Hi all,
I have an open numpy PR (#31261) that adds maxlag and lags keyword parameters to np.correlate and np.convolve, allowing users to compute correlation/convolution at only a subset of lags rather than the full set. The motivation for this feature is that there are great performance improvements when the set of lags of interest is much smaller than the set of lags corresponding to any of the existing modes, as is frequently the case when analyzing long time series. There is also a new companion function np.correlation_lags() analogous to scipy.signal.correlation_lags() to allow a user to generate an array of the lags that correspond to the cross-correlation/convolution they calculated.
This has been discussed before for both numpy and scipy. In particular, there is an open scipy issue #4940 discussing the utility of this functionality. At the time, there was not yet auto-routing of correlation calculation between 'direct’ and 'fft’ methods, which there now is. The option of fft calculation of correlation in scipy makes the performance improvements of custom lags less pressing than it is in numpy, where fft is not available as a method of calculation. This improvement would still help for the 'direct’ method of calculation. In addition, there seemed to be an interest in making sure that the function signatures were compatible between numpy and scipy (notwithstanding the existing discrepancy in default mode between the two library implementations).

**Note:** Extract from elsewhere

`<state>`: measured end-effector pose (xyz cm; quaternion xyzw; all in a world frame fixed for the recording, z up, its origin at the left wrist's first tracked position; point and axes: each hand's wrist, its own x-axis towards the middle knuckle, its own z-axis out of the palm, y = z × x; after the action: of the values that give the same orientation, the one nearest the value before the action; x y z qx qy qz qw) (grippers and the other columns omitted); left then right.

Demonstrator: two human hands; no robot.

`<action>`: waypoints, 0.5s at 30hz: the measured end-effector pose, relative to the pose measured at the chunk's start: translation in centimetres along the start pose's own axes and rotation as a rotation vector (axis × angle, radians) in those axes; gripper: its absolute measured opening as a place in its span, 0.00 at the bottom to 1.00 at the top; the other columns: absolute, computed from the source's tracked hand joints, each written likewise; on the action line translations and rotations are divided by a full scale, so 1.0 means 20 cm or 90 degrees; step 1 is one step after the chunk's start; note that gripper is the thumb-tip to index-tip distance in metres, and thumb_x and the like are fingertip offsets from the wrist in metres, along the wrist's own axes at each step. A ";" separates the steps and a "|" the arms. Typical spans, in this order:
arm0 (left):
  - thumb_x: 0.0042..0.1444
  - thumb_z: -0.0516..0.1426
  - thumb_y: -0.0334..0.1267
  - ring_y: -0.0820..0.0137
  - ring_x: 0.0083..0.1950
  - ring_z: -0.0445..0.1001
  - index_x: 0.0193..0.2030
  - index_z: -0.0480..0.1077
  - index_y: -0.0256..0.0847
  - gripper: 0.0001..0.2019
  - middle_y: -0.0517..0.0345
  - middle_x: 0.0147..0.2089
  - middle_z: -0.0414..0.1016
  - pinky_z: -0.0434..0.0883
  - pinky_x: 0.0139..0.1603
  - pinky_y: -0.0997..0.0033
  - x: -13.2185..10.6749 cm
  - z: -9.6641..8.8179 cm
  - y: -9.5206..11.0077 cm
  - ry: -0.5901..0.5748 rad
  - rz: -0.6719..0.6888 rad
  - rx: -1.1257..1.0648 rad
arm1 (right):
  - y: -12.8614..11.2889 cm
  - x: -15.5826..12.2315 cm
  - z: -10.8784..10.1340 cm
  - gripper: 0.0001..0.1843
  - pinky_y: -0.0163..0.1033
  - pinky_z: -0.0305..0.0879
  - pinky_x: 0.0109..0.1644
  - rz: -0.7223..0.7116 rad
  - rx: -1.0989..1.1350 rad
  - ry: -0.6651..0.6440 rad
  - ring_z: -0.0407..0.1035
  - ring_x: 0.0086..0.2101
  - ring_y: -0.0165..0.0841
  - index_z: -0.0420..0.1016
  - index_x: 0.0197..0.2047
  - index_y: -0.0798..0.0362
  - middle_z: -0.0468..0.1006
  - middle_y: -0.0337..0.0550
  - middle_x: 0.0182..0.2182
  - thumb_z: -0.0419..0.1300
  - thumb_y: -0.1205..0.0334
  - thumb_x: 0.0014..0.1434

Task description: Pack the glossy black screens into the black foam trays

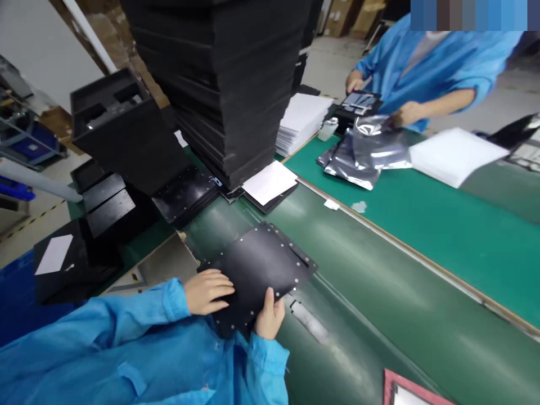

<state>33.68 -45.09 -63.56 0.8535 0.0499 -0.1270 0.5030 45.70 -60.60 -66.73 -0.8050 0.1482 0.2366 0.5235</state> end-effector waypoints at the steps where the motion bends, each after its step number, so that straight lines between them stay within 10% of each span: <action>1: 0.61 0.51 0.45 0.60 0.55 0.71 0.55 0.69 0.39 0.19 0.46 0.54 0.74 0.64 0.59 0.60 -0.01 0.00 0.00 -0.008 -0.027 0.018 | -0.02 0.03 -0.03 0.35 0.47 0.64 0.52 0.008 0.012 0.005 0.70 0.46 0.42 0.73 0.47 0.58 0.79 0.47 0.37 0.61 0.39 0.44; 9: 0.60 0.52 0.42 0.61 0.56 0.70 0.57 0.67 0.42 0.19 0.49 0.56 0.72 0.64 0.59 0.61 -0.10 0.08 0.06 -0.032 -0.091 0.030 | -0.11 0.16 -0.17 0.31 0.47 0.70 0.43 0.043 0.005 -0.033 0.72 0.38 0.42 0.74 0.36 0.57 0.78 0.47 0.32 0.65 0.40 0.36; 15: 0.51 0.59 0.40 0.56 0.64 0.62 0.67 0.52 0.37 0.37 0.41 0.65 0.60 0.62 0.62 0.57 -0.13 0.12 -0.08 -0.010 -0.338 0.048 | -0.15 0.23 -0.42 0.27 0.50 0.66 0.52 -0.099 -0.051 0.066 0.70 0.48 0.44 0.73 0.43 0.55 0.76 0.52 0.45 0.63 0.43 0.47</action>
<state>30.48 -46.29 -65.38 0.8275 0.2636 -0.2629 0.4203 52.96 -66.93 -63.98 -0.8457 0.1026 0.1590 0.4990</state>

I wanted to check in with the scipy community on two questions:
1. Would scipy be bothered by numpy adding this?
I don’t think there’s a conflict: scipy.signal.correlate already diverges from np.correlate in meaningful ways (FFT support, mode=‘full’ default as opposed to numpy’s mode=‘valid’ default, n-dimensional inputs). But I’d rather surface any concerns now than after merge.

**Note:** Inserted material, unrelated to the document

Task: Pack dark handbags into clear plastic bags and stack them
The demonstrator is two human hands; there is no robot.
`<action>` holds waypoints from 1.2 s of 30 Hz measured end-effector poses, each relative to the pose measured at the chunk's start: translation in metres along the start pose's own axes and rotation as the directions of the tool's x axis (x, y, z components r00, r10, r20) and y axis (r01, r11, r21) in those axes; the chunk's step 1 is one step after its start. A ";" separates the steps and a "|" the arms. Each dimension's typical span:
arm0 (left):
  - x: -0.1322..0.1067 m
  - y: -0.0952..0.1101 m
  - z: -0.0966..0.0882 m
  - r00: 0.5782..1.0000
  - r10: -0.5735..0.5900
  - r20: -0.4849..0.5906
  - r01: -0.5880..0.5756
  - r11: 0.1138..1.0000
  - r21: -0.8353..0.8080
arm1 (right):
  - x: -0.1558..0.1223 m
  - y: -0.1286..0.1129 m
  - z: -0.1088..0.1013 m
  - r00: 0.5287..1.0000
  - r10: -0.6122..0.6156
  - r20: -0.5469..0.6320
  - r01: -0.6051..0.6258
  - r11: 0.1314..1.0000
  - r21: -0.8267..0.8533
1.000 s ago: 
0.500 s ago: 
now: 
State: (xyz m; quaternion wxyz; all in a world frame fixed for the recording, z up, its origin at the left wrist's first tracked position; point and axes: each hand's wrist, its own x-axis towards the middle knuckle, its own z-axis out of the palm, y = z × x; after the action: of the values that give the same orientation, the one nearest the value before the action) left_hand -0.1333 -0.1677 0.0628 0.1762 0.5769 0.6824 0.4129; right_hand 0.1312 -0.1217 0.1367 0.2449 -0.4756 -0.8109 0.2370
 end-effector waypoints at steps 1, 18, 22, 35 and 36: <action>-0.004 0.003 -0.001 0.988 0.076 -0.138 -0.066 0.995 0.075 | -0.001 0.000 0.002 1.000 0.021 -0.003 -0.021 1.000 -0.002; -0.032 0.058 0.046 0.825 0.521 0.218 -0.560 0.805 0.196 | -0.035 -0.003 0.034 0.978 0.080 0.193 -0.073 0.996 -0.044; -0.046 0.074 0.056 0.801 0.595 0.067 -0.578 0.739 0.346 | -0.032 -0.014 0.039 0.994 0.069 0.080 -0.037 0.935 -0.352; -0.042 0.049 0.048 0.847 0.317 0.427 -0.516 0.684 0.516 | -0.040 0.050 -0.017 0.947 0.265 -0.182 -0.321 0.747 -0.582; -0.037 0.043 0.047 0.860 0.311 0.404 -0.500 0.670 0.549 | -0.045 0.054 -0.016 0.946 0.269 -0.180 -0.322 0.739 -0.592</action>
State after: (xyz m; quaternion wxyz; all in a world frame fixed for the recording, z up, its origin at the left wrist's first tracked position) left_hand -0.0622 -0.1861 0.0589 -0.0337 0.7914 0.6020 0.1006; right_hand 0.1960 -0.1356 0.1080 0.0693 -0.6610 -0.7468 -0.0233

2. Would scipy want matching parameters on scipy.signal.correlate and scipy.signal.convolve?
For method=‘direct’, the adjustment necessary to appropriately accept the new function arguments would be natural: that path calls np.correlate directly, so passing maxlag/lags through would immediately get the full performance benefit with minimal code change.
For method=’fft’, the calculation could be left unchanged, and the result of the calculation could be sliced appropriately according to the custom lag arguments before returning. The performance improvements are less essential for the fft method as it is already much more efficient for long arrays.

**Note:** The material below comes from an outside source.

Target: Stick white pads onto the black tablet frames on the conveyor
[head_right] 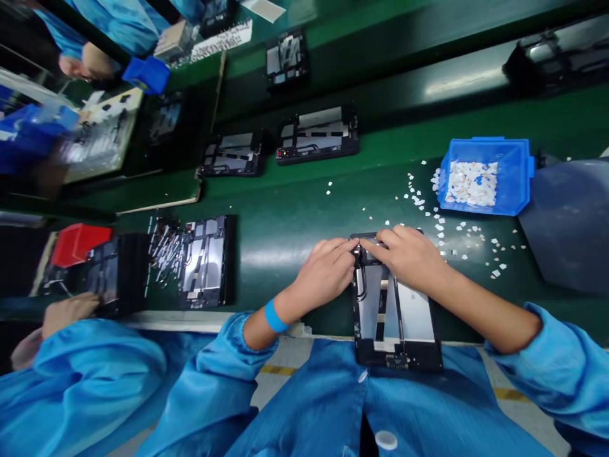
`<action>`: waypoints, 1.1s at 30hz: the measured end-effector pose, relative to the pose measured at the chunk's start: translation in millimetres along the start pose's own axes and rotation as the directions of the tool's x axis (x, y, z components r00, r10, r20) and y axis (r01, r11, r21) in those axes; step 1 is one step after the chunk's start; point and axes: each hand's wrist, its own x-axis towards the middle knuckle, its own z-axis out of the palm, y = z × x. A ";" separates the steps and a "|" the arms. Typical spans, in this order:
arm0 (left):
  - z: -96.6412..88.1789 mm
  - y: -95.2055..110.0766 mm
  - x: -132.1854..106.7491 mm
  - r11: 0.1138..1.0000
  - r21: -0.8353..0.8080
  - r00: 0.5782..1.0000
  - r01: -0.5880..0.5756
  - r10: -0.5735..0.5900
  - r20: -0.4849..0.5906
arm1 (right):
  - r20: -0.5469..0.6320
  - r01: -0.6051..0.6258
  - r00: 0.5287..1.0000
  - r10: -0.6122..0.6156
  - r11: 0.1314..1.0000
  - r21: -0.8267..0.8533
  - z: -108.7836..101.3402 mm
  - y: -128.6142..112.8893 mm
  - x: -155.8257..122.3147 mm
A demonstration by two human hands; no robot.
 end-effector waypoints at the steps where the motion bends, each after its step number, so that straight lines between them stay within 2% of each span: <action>1: 0.7 0.3 1.2 1.000 0.024 1.000 -0.010 0.010 0.010 | 0.018 0.013 1.000 -0.012 1.000 -0.011 0.9 1.5 0.7; 7: -3.4 -0.2 3.7 0.995 0.084 0.997 -0.057 0.053 0.048 | 0.046 0.109 0.993 -0.107 0.993 -0.042 3.3 10.7 -1.8; 11: -5.1 -1.4 5.1 0.998 0.027 0.998 -0.049 0.048 0.047 | 0.046 0.140 0.990 -0.137 0.988 -0.068 1.9 12.1 -0.9; 14: -10.8 -5.7 8.0 0.995 -0.100 0.999 0.000 0.005 0.052 | 0.050 0.142 0.989 -0.138 0.987 -0.073 0.1 15.2 2.4; 16: -17.0 -10.5 12.1 0.967 -0.247 0.997 0.062 -0.051 0.050 | 0.046 0.160 0.986 -0.158 0.985 -0.065 -0.5 19.2 4.4; 19: -23.1 -18.2 22.3 0.850 -0.502 0.985 0.161 -0.173 0.024 | 0.043 0.185 0.982 -0.183 0.981 -0.050 0.5 25.6 5.8; 22: -18.0 -23.4 34.9 0.758 -0.615 0.974 0.216 -0.212 0.080 | 0.043 0.182 0.983 -0.181 0.983 -0.032 2.9 29.0 5.2; 24: -10.2 -24.3 41.8 0.757 -0.605 0.969 0.247 -0.207 0.136 | 0.039 0.174 0.984 -0.173 0.985 -0.023 4.3 29.1 4.5; 27: -1.1 -22.9 47.6 0.809 -0.507 0.955 0.298 -0.252 0.158 | 0.030 0.166 0.986 -0.165 0.986 -0.016 5.1 27.6 4.1; 30: -0.6 -20.4 50.0 0.855 -0.404 0.946 0.325 -0.285 0.157 | 0.025 0.160 0.987 -0.159 0.987 -0.023 4.4 26.1 4.6; 33: -3.4 -19.5 53.2 0.844 -0.413 0.939 0.342 -0.291 0.183 | 0.030 0.157 0.987 -0.156 0.987 -0.032 3.3 25.1 5.4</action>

For either method, the changes necessary are only a few lines of code.
I’m happy to put up a small scipy PR that updates the function signatures as described above if that’s useful — I just don’t want to submit unsolicited work that conflicts with scipy’s plans or preferred API direction.
In any case, let me know any thoughts you have on including this functionality in numpy and how that would affect scipy.
Thanks,
Honi